There are two things we can do: we can add a check in our script to ensure we only post a tweet once, and we can leverage a server-side Mastodon feature to ensure the same thing.
Checking for a tweet before duplicate posting
If you look at the tootTheTweet()
method in the social.py
file on the GitLab repo, you’ll see the following code:
tweet_check_file_path = helpers._config('toots.cache_path') + tweet['id']
tweet_check_file = Path(tweet_check_file_path)
if tweet_check_file.is_file():
helpers._info('tootTheTweet() => Tweet ' + tweet_id + ' was already posted. Skipping...')
return False
else:
tweet_check = open(tweet_check_file_path, 'w')
tweet_check.write(tweet['text'])
tweet_check.close()
helpers._info('tootTheTweet() => New tweet ' + tweet_id + ' => "' + tweet['text'] + '".')
If you look at the function lines above, we’ve implemented a check as follows:
Create a new file path by appending the tweet ID to any directory, say the /tmp
directory.
Check if this file already exists. If it does, we’ve posted this tweet before, and we need to stop posting this one again.
If the file does not exist, create this file but continue posting the tweet. The next time this function executes, its going to find our check file and not tweet again.
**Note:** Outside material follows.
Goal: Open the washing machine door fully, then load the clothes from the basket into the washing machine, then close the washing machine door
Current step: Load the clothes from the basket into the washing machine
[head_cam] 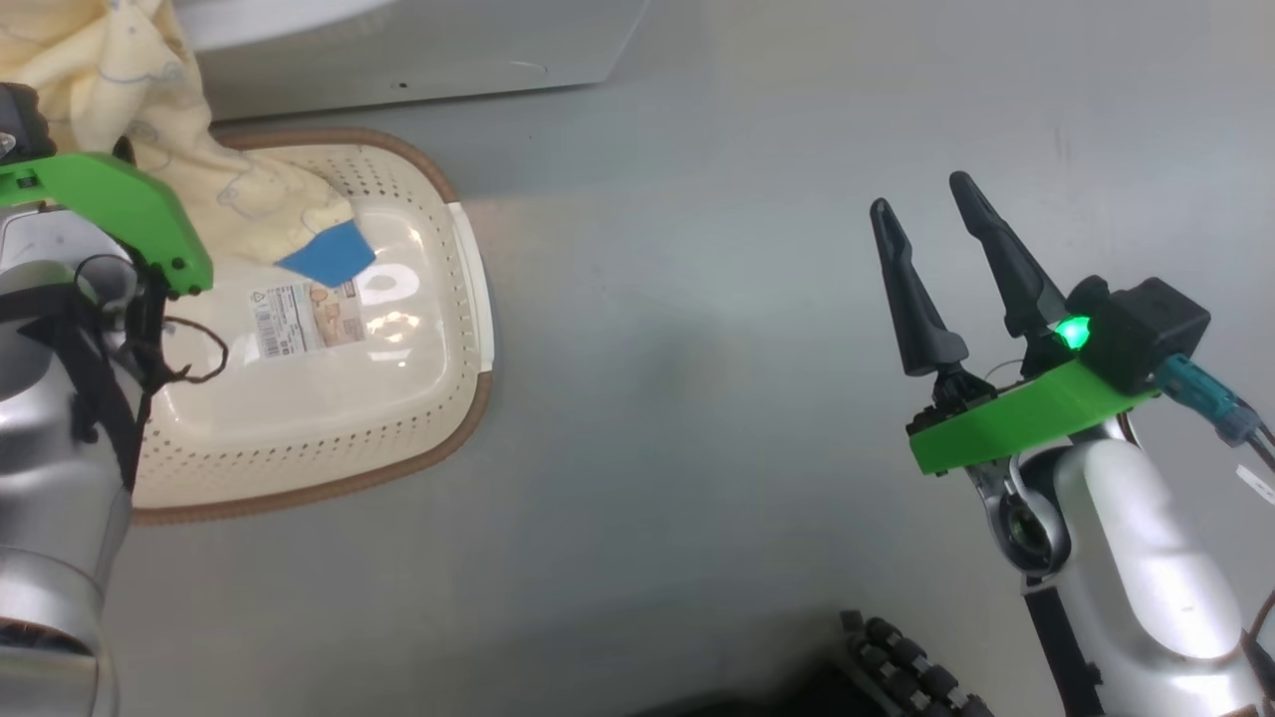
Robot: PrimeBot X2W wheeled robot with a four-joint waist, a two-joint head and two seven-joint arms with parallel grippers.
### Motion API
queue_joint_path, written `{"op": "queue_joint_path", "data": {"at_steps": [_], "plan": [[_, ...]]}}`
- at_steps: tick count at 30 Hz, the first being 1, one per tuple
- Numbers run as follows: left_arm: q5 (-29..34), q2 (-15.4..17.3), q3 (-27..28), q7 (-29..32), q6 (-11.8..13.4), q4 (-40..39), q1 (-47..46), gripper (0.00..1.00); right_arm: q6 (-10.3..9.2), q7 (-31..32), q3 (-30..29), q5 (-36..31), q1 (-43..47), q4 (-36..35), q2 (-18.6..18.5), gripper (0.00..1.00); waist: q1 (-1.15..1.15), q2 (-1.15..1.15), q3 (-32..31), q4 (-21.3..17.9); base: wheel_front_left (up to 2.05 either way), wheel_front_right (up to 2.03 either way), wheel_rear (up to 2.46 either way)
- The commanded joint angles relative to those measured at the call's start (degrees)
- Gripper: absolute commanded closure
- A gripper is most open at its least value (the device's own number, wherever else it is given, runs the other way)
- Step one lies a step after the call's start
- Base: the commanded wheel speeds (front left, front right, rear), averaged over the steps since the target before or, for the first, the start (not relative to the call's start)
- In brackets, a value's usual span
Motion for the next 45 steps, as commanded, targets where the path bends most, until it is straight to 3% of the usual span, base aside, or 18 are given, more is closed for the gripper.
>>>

If you look at the logs I posted above, you’ll notice two lines:
Tweet-Toot | 2018-08-20 21:21:52 _info > tootTheTweet => 1031383086963994625 already tooted. Skipping.
Tweet-Toot | 2018-08-20 21:21:52 _info > tootTheTweet => 1031382821791657984 already tooted. Skipping.
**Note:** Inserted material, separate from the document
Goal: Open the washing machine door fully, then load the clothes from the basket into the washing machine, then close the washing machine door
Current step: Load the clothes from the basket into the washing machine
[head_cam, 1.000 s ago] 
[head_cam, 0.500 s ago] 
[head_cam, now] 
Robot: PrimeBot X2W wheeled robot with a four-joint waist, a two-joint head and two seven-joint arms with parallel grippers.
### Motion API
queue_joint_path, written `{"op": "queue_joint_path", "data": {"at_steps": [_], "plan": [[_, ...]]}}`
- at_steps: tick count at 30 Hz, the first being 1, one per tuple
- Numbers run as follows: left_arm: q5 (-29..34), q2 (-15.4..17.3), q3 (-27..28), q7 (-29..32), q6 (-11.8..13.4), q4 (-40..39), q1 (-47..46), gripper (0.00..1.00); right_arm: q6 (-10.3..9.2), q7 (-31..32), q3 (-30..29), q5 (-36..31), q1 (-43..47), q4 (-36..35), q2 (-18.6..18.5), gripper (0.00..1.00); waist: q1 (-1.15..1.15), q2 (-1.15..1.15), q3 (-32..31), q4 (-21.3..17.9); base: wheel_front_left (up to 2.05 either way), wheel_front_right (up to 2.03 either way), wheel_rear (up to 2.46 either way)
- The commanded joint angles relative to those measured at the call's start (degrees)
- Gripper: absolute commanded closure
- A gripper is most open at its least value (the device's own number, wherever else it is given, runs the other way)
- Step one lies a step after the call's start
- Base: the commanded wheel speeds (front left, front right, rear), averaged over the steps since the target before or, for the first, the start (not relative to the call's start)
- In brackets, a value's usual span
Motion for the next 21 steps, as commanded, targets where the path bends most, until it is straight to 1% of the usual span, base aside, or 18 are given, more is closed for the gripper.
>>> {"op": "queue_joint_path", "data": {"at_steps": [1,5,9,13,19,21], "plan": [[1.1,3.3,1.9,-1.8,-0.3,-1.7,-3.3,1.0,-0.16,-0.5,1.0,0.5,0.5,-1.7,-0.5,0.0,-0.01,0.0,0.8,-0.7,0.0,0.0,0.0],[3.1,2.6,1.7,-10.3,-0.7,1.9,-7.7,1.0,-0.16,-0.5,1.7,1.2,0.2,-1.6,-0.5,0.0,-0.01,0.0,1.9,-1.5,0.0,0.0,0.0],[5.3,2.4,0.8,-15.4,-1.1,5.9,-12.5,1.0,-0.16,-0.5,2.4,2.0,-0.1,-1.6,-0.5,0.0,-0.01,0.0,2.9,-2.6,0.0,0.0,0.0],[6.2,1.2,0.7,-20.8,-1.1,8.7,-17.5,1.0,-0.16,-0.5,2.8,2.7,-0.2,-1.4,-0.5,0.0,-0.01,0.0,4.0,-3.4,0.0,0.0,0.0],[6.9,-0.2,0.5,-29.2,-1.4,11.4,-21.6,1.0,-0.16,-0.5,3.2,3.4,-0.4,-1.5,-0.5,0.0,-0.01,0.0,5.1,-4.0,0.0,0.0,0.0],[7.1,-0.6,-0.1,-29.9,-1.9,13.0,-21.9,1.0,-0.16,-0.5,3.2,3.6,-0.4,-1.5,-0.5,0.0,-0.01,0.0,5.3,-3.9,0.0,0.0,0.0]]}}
These lines are the output of the duplicate check we placed. Those two tweets were posted earlier, their check files were created, and so they weren’t posted again.
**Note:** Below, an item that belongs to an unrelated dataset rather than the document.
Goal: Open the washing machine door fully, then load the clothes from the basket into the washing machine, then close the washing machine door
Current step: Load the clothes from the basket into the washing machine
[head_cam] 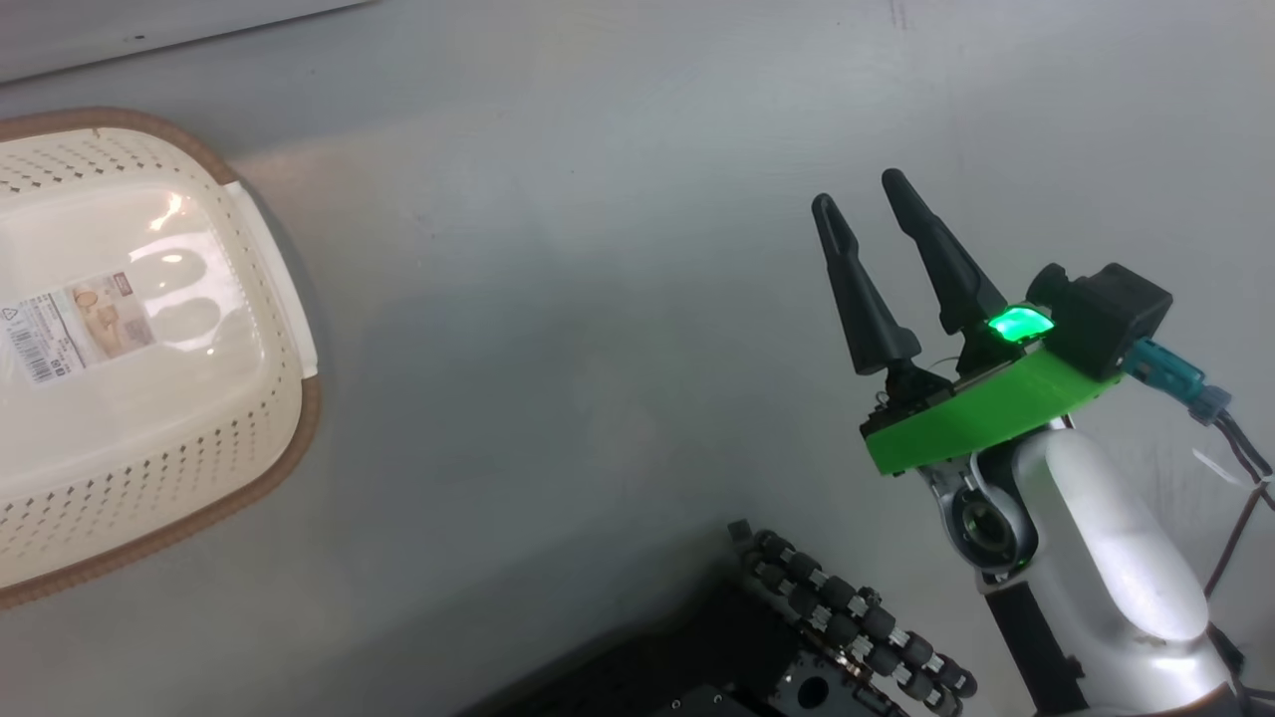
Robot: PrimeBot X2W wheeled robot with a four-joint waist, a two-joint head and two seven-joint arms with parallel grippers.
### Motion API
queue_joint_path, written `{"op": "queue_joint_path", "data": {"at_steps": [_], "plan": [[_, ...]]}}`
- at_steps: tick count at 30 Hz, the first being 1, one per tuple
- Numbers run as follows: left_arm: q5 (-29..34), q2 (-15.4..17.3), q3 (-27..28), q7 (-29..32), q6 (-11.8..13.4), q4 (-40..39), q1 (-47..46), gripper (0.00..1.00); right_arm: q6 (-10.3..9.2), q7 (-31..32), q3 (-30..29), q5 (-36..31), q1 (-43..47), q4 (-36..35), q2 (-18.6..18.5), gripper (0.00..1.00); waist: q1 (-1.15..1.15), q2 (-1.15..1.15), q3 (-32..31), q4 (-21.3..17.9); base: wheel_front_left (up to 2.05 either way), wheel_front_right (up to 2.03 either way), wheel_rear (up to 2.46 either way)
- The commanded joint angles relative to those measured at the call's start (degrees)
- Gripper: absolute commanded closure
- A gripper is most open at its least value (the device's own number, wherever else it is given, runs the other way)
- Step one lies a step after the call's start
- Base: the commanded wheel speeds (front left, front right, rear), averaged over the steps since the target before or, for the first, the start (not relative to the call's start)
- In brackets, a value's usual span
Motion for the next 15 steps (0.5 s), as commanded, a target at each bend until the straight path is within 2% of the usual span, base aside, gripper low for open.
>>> {"op": "queue_joint_path", "data": {"at_steps": [1,7,14,15], "plan": [[0.1,1.4,0.3,0.7,-0.7,0.3,-1.7,1.0,-0.16,-0.5,0.8,0.4,0.7,-1.4,-0.5,0.0,-0.01,0.0,0.1,0.2,0.0,0.0,0.0],[-2.5,0.4,0.0,5.6,-2.6,5.6,0.8,1.0,-0.16,-0.5,0.4,0.2,0.7,-1.3,-0.5,0.0,-0.01,0.0,-0.1,1.0,0.0,0.0,0.0],[-5.4,-1.0,0.5,12.3,-1.7,8.0,4.7,1.0,-0.16,-0.5,-0.9,-0.7,0.9,-0.9,-0.5,0.0,-0.01,0.0,-1.0,2.9,0.0,0.0,0.0],[-5.7,-1.0,0.6,12.7,-1.5,7.9,5.3,0.89,-0.16,-0.5,-1.0,-0.8,0.9,-0.9,-0.5,0.0,-0.01,0.0,-1.1,3.2,0.0,0.0,0.0]]}}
This is a very simple mechanism we can implement within our script to ensure we don’t post duplicate tweets.
Using Mastodon’s Idempotency-Key Check
Mastodon’s API also implements an idempotence check. The way it works is as follows: we add an Idempotency-Key
header with a random value to every request we send. If we send another with the same value for that header, the request is rejected by Mastodon. So how can we use this to prevent duplicate toots?
In our tootTheTweet()
function, let’s add one line:
headers['Idempotency-Key'] = tweet_id
This line will now send the tweet ID we extracted as the idempotence header value for this request. In the event our manual duplicate checking function fails, we’ll send the request for a duplicate toot with the same tweet ID as the original, which will cause the Mastodon API to reject it. This is a more reliable way to ensure duplicate toots don’t end up on Mastodon, but we should first try to remove duplicates ourselves rather than thrash the server and have it do our homework. This feature is easy to check: during testing, just remove manual file check and run your script multiple times. You’ll notice that only new toots end up on your bot’s profile.
So by implementing both these mechanisms, we can have our scripts check for duplicates and have the Mastodon API provide a strong failsafe as an idempotence check.
Closing Thoughts
This has been a long note, but by now your bot must be happily tooting 🎉. Just a few closing thoughts to keep in mind:
- The script is designed to toot once per invokation. I recommend timing your cron jobs according to the post frequency that you need instead of modifying the code.
- Mastodon instance admins are people too. Don’t toot-blast your instance and make life harder for them.
- When configuring your bot, ensure you clearly display an account where you can be reached in case of issues.
- When in doubt about some new code your write, have your code fail or
exit()
first instead of doing something wrong.